Before the lithium sinking mother liquor enters the salt field, in order to prevent the simultaneous precipitation of lithium carbonate and sodium chloride during the evaporation and concentration process, it is necessary to add a large amount of hydrochloric acid to the lithium sinking mother liquor to drive off the carbonate ions in the lithium sinking mother liquor, and the lithium in the lithium sinking mother liquor After the ions are concentrated, sodium carbonate needs to be added for secondary lithium precipitation.
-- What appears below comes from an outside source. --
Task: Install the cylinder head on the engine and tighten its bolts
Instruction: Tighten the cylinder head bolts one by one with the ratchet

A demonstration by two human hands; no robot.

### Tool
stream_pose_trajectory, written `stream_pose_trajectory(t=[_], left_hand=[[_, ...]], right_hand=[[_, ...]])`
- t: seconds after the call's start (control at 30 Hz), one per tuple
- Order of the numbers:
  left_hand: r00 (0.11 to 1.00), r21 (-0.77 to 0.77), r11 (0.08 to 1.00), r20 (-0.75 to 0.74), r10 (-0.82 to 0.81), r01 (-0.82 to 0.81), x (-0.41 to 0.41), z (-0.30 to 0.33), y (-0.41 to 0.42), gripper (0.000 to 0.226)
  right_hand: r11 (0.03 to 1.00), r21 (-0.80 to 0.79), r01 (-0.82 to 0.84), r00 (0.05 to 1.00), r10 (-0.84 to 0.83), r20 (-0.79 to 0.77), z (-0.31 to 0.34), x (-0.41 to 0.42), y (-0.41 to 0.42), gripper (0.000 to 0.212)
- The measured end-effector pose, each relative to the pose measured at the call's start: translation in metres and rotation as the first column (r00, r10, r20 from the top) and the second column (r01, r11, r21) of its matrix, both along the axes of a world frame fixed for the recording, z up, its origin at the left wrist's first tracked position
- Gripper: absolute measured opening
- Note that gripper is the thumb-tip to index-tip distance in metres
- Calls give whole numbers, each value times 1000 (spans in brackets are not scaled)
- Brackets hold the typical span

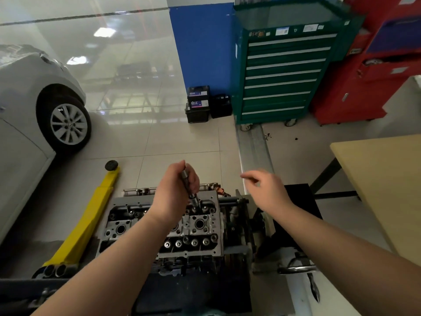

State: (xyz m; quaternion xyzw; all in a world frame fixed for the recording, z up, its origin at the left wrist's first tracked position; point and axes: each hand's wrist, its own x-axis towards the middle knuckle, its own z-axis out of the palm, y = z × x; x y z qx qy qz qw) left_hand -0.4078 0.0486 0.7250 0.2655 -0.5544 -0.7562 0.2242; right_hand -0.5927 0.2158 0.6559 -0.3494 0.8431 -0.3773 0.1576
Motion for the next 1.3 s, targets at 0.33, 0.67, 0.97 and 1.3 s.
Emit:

Every ton of lithium carbonate needs to consume 2-2.5 tons of sodium carbonate and 1.5-1.8 tons of hydrochloric acid (31% industrial grade hydrochloric acid), resulting in a large amount of sodium carbonate and hydrochloric acid. waste, while the comprehensive yield is low, generally less than 90%, and 10% of the products can only be sold at low prices

[0004] In addition, a serious excess of sodium carbonate in the process of sinking lithium will cause sodium carbonate to be entrained in the lithium carbonate product, and even the possibility of hydrated sodium carbonate solids may exist, resulting in excessive sodium ion quality indicators in lithium carbonate and increasing subsequent product refining costs.

And in order to increase the yield of lithium precipitation, the reaction temperature of lithium precipitation is too high (the higher the temperature, the lower the solubility of lithium carbonate), and the dosage of sodium carbonate is too large, the flow rate of the dosage is too large and other factors all cause excessive lithium carbonate in the lithium precipitation process. Excessive saturation results in fine crystals, low crystal purity, and large entrainment of impurities during crystallization of lithium carbonate. This is also the reason why the quality of lithium carbonate extracted from salt lake brine is poor and cannot reach battery-grade lithium carbonate.